Something that sticks with me is the unique feeling of dread fueled by roadside bombs. I remember the first time it flooded up in my stomach. I'd joined a platoon of U.S. soldiers patrolling northern Baghdad; they'd lost two men to a bomb just a couple of weeks before. One afternoon in a narrow alley—barely wide enough for our Humvee to squeeze through—we watched a small boy look at us, clamp his hands over his ears, and head in the opposite direction, as if anticipating an explosion. The sergeant in the passenger seat saw him and swore. His men tensed; sometimes children know when an attack is coming. There was nowhere to go, nothing to do but keep steering down the alley. And nothing happened.

There were a few more moments like this until, eventually, the fear dulled, as it does for most soldiers and marines. You get used to it, or, more likely, you grow too tired to care.

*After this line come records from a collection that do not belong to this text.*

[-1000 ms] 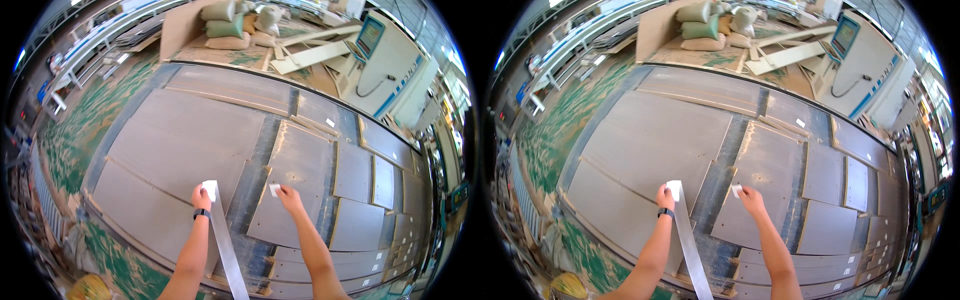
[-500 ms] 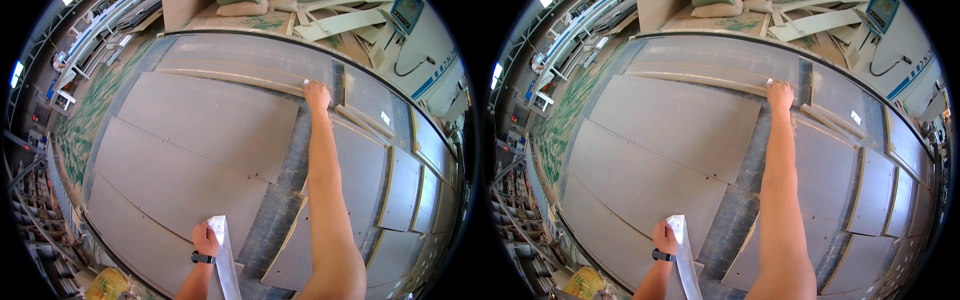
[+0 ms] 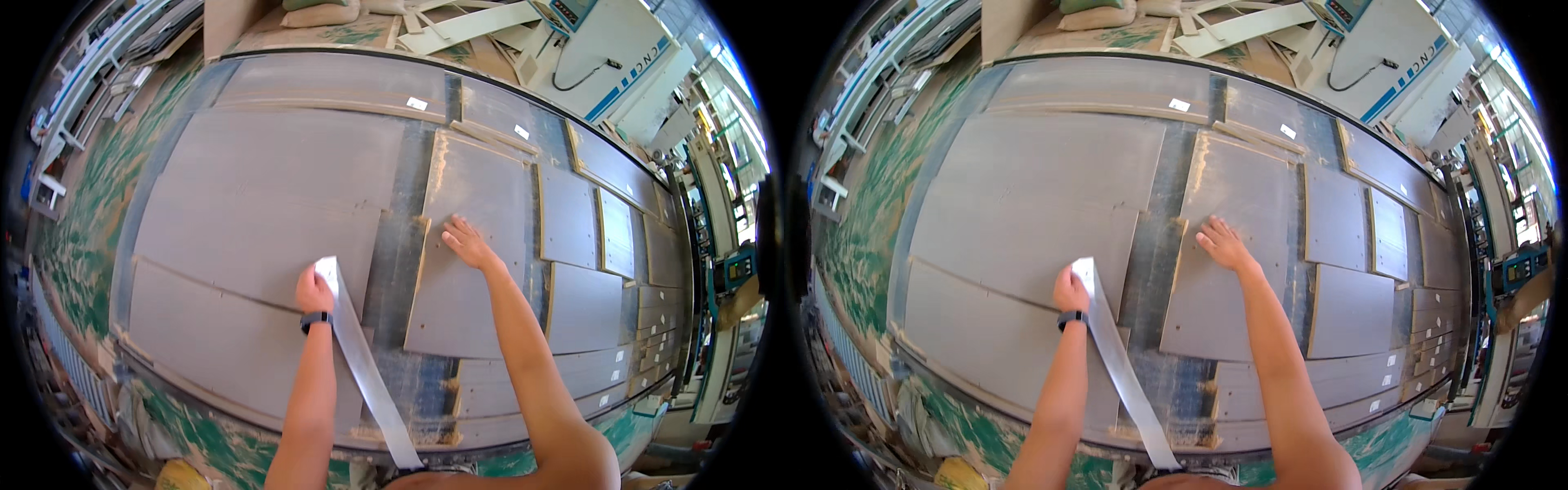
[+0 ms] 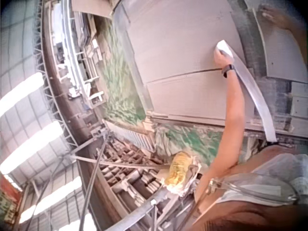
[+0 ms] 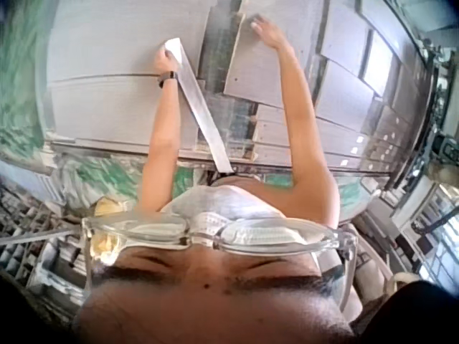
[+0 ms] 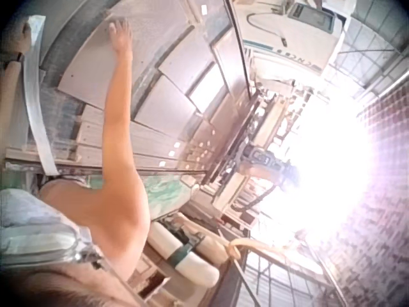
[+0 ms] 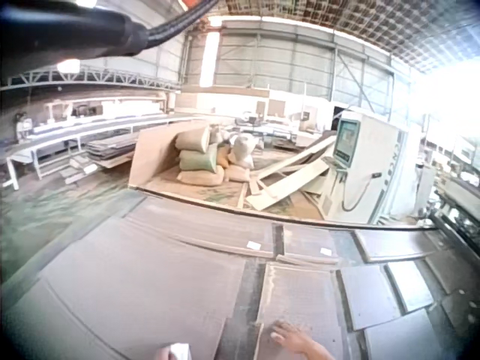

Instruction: The person walks through a workshop and applies adhesive labels to various wooden panels arranged on a large machine table. They then move a large sheet of material onto the machine and later handle a small tube of adhesive at a workbench.

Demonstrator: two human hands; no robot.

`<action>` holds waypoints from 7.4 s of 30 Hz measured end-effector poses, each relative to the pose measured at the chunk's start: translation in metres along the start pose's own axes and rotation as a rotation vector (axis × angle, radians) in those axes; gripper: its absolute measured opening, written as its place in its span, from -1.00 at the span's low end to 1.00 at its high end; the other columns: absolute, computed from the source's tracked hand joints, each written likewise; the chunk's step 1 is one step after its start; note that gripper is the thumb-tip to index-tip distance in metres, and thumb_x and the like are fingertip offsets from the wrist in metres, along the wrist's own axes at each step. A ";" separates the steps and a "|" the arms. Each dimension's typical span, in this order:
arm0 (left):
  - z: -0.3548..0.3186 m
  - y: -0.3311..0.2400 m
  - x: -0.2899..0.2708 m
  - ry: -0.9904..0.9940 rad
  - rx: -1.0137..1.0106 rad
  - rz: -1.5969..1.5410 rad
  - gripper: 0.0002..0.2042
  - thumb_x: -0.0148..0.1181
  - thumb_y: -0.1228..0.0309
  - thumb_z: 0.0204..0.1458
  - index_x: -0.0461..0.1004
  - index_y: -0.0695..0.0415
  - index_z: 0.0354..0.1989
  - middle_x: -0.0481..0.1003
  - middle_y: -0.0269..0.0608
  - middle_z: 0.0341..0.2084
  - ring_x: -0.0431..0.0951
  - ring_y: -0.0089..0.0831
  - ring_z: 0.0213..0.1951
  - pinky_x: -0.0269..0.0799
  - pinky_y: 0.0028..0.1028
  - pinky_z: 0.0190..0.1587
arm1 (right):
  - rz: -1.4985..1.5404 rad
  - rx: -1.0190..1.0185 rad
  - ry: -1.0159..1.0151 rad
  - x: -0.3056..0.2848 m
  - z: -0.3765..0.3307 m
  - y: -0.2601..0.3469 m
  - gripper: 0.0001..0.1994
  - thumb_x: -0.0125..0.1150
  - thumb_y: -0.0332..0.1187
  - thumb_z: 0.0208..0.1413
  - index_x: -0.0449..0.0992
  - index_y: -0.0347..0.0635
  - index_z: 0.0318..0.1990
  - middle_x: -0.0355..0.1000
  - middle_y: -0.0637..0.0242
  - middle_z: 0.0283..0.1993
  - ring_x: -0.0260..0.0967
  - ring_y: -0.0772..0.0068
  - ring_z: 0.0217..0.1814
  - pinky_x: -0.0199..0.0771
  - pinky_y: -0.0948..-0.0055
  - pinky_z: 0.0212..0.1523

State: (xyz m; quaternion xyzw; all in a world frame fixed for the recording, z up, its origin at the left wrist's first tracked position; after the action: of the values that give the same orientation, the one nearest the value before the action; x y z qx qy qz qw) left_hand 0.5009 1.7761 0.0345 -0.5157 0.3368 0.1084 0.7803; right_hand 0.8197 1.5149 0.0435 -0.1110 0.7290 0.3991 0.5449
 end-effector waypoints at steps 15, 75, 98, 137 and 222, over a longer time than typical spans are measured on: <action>-0.154 -0.128 -0.051 0.405 -0.631 -1.409 -0.77 0.02 0.53 0.11 0.41 0.24 -0.04 0.49 -0.19 -0.20 0.47 -0.51 -0.18 0.39 -0.47 -0.09 | 0.894 0.034 0.021 -0.046 -0.166 0.222 -0.55 0.14 -0.51 0.11 0.31 -0.19 0.19 0.31 0.48 -0.46 0.18 0.67 -0.44 0.25 0.62 -0.39; -0.202 0.049 -0.176 0.187 -0.890 -1.248 -0.90 0.08 0.52 0.12 0.42 0.19 -0.20 0.49 -0.26 -0.31 0.50 -0.53 -0.29 0.44 -0.49 -0.24 | 0.758 -0.104 0.313 0.110 -0.205 0.355 -0.50 0.19 -0.37 0.00 0.33 -0.01 0.17 0.46 0.11 -0.35 0.44 0.07 -0.28 0.43 0.22 -0.22; -0.169 0.081 -0.197 0.046 -0.727 -0.952 -0.83 0.04 0.54 0.15 0.43 0.25 -0.10 0.51 -0.24 -0.26 0.50 -0.49 -0.23 0.44 -0.48 -0.15 | 0.179 -0.376 -0.033 0.143 -0.158 0.349 -0.43 -0.06 0.07 0.19 0.31 -0.17 0.19 0.48 0.09 -0.13 0.36 0.09 0.05 0.15 0.16 0.23; -0.321 -0.190 -0.062 0.272 -0.505 -0.652 -0.71 0.00 0.56 0.14 0.39 0.31 0.04 0.51 -0.22 -0.19 0.49 -0.53 -0.18 0.42 -0.52 -0.12 | 2.089 0.269 -0.273 0.004 -0.149 -0.161 -0.61 -0.05 -0.28 0.28 0.18 -0.24 0.18 0.29 0.25 0.14 0.24 0.34 0.23 0.25 0.33 0.29; -0.449 -0.338 0.132 0.725 -0.537 -0.694 -0.63 0.06 0.52 0.14 0.33 0.28 0.14 0.47 -0.23 -0.09 0.44 -0.53 -0.10 0.36 -0.50 -0.02 | 1.752 0.519 -0.711 -0.144 -0.352 -0.456 -0.60 -0.07 -0.18 0.28 0.24 -0.34 0.10 0.34 0.18 0.00 0.35 0.27 0.08 0.37 0.34 0.14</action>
State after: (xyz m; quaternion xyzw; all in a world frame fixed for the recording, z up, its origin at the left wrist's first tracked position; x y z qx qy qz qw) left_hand 0.5886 1.2087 0.0893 -0.7807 0.3545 -0.2565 0.4461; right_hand 0.8983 0.9291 -0.0083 0.7194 0.4118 0.4997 0.2514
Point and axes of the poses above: each hand's wrist, its own z-axis towards the middle knuckle, its own x-axis out of the palm, y = z × x, the point moved 8 cm from there along z, towards the middle knuckle
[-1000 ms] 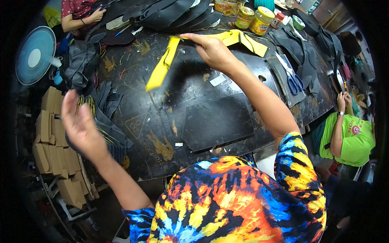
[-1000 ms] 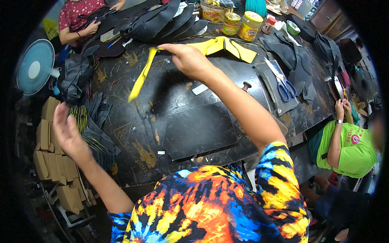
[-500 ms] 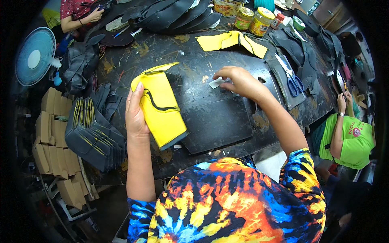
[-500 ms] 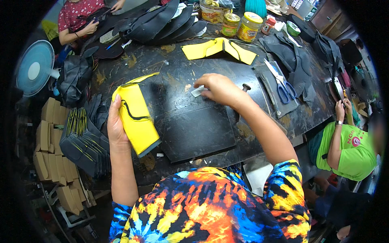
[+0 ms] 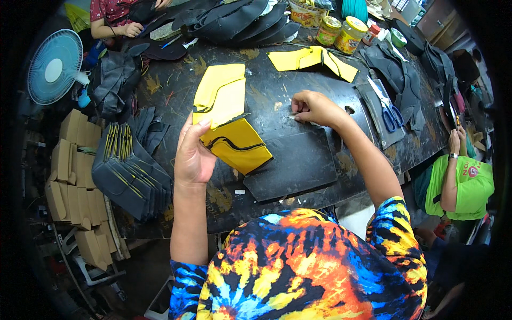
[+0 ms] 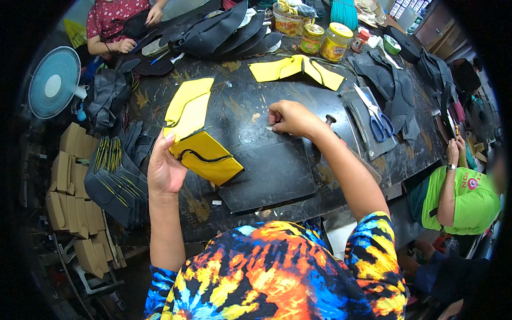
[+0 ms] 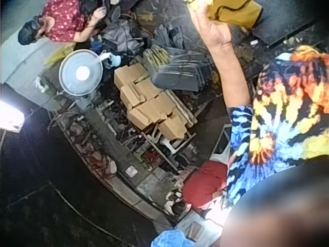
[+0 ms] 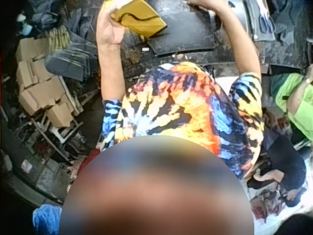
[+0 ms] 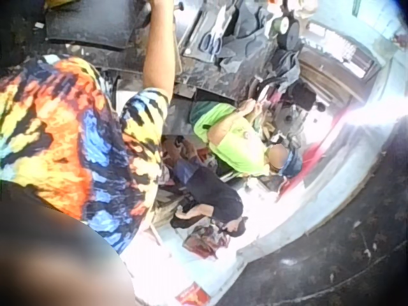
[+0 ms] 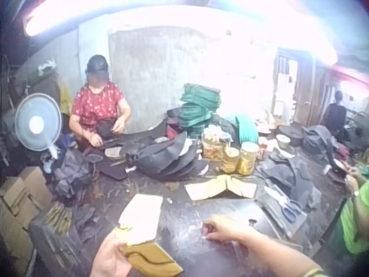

Returning late one night from a mission in Ramadi, I was nodding off in the back of a Humvee when a roadside bomb blasted the truck. The marines inside started screaming. Dust and smoke filled the cabin. In a few moments, they had figured out that they were all OK. Then one of them told me to check my arms and legs to see if they were still there.

I left Iraq a couple of weeks later, but the marines had to wait months, dealing with the fear each day.

What was your quirkiest experience in the field covering this story?

People dealt with the stress or the boredom of war in some surprising ways. Soldiers played a lot of pranks on each other—or me—and made grim jokes about violence and death. They also built a lot. Some banged together skateboard ramps with salvaged plywood. Others put up porches, sundecks, and coffee bars in their spare time. At one base, helicopter crews lit a bonfire in a leftover oil drum almost every night. They sat around it smoking and talking, looking at the stars, wishing for home as wild dogs or jackals howled in the desert.

But one of the weirdest things I witnessed was wrapped around the neck of a reporter. He was a tall thin man from Nevada with a wispy beard and many tattoos. He'd worked in Iraq and Afghanistan and noticed, as many people have, that at a certain point it became popular for insurgents in both countries to behead their enemies and hostages. Everyone in the press and the military is a little worried about this; no one wants to be captured and cut. Most people just don't talk about it. But this reporter decided to get a bluish-green dotted line inked around his neck. Tattooed below it were the words "Cut Here," in English and in Arabic. He thought it was pretty funny.